### STORED DATA:

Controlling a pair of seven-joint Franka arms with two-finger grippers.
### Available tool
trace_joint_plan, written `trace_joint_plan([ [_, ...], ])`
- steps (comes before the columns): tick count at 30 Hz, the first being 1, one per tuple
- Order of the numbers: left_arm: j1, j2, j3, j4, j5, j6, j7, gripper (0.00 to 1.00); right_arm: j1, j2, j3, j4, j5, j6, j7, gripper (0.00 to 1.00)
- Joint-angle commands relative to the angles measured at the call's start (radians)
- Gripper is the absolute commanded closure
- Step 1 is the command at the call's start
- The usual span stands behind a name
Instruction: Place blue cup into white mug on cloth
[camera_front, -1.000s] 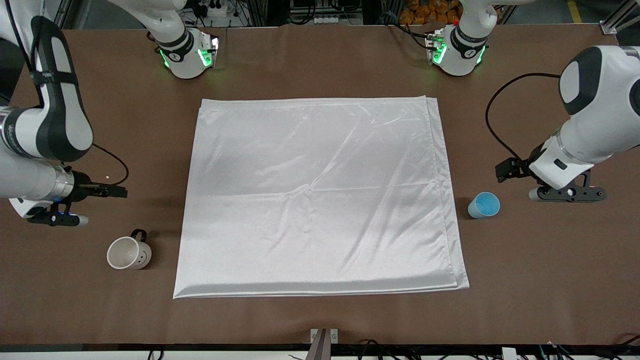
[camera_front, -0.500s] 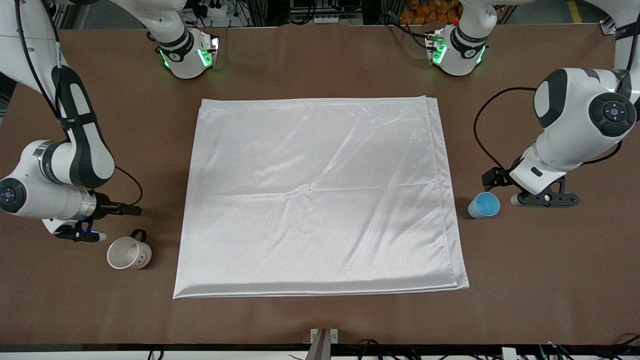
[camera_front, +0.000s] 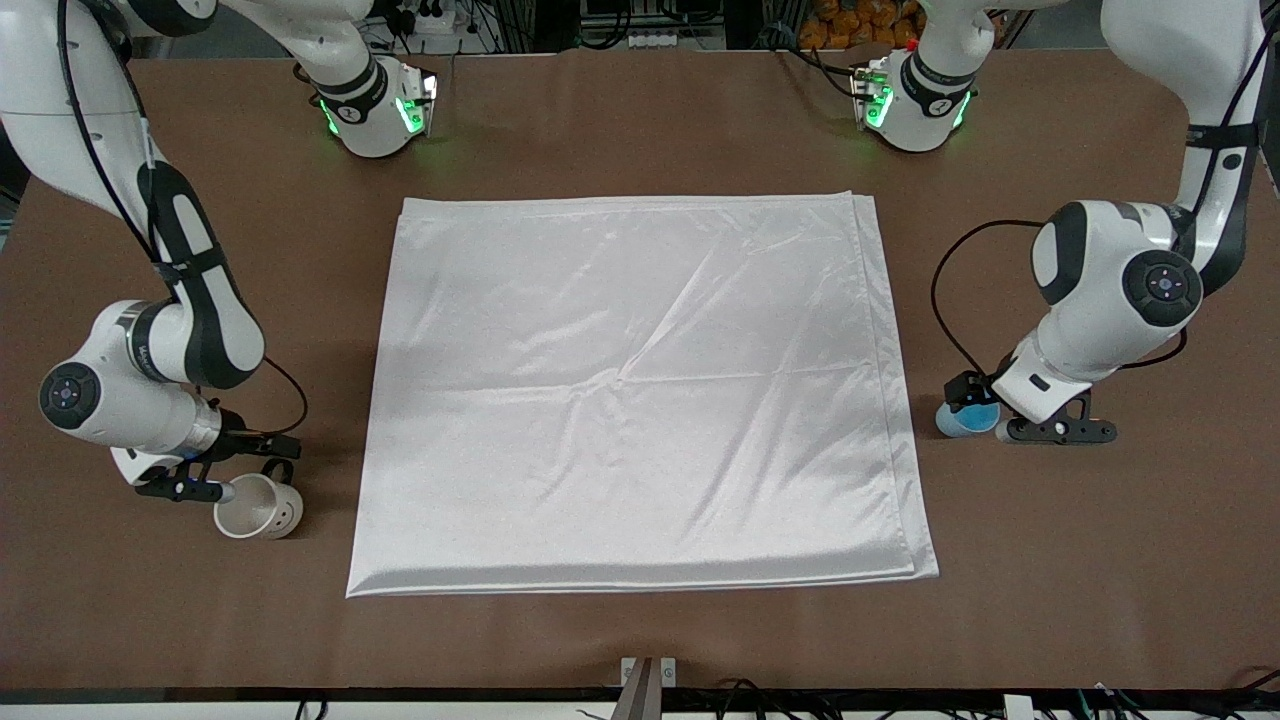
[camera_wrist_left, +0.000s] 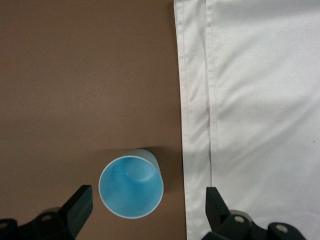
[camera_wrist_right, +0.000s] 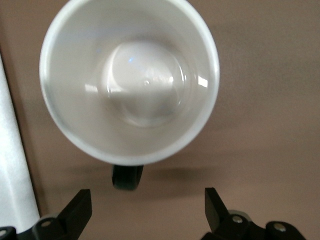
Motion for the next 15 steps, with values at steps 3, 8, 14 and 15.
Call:
trace_joint_plan([
  [3,0.003,0.071,-0.004,0.006,0.023,0.082,0.008,0.0,-0.002,0.027,0.004,0.032,-0.007,0.048,0.013,0.0],
  [8,0.002,0.104,-0.004,0.006,0.023,0.119,-0.006,0.0,-0.002,0.038,0.004,0.034,-0.011,0.072,0.013,0.0],
  [14,-0.001,0.117,-0.004,0.003,0.023,0.125,-0.012,0.0,-0.002,0.048,0.004,0.037,-0.014,0.115,0.013,0.0],
  [15,-0.001,0.12,-0.004,0.001,0.023,0.125,-0.012,0.0,-0.002,0.053,0.004,0.041,-0.014,0.117,0.013,0.0],
])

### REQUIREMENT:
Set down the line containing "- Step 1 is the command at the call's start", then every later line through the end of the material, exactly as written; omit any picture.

### RESPONSE AREA:
- Step 1 is the command at the call's start
- The usual span stands behind a name
Instruction: Place blue cup into white mug on cloth
[camera_front, -1.000s] 
[camera_front, -0.500s] 
[camera_front, +0.000s] 
[camera_wrist_left, +0.000s] 
[camera_wrist_right, +0.000s] 
Motion for the next 15 steps, with values at steps 3, 8, 14 and 15.
Call:
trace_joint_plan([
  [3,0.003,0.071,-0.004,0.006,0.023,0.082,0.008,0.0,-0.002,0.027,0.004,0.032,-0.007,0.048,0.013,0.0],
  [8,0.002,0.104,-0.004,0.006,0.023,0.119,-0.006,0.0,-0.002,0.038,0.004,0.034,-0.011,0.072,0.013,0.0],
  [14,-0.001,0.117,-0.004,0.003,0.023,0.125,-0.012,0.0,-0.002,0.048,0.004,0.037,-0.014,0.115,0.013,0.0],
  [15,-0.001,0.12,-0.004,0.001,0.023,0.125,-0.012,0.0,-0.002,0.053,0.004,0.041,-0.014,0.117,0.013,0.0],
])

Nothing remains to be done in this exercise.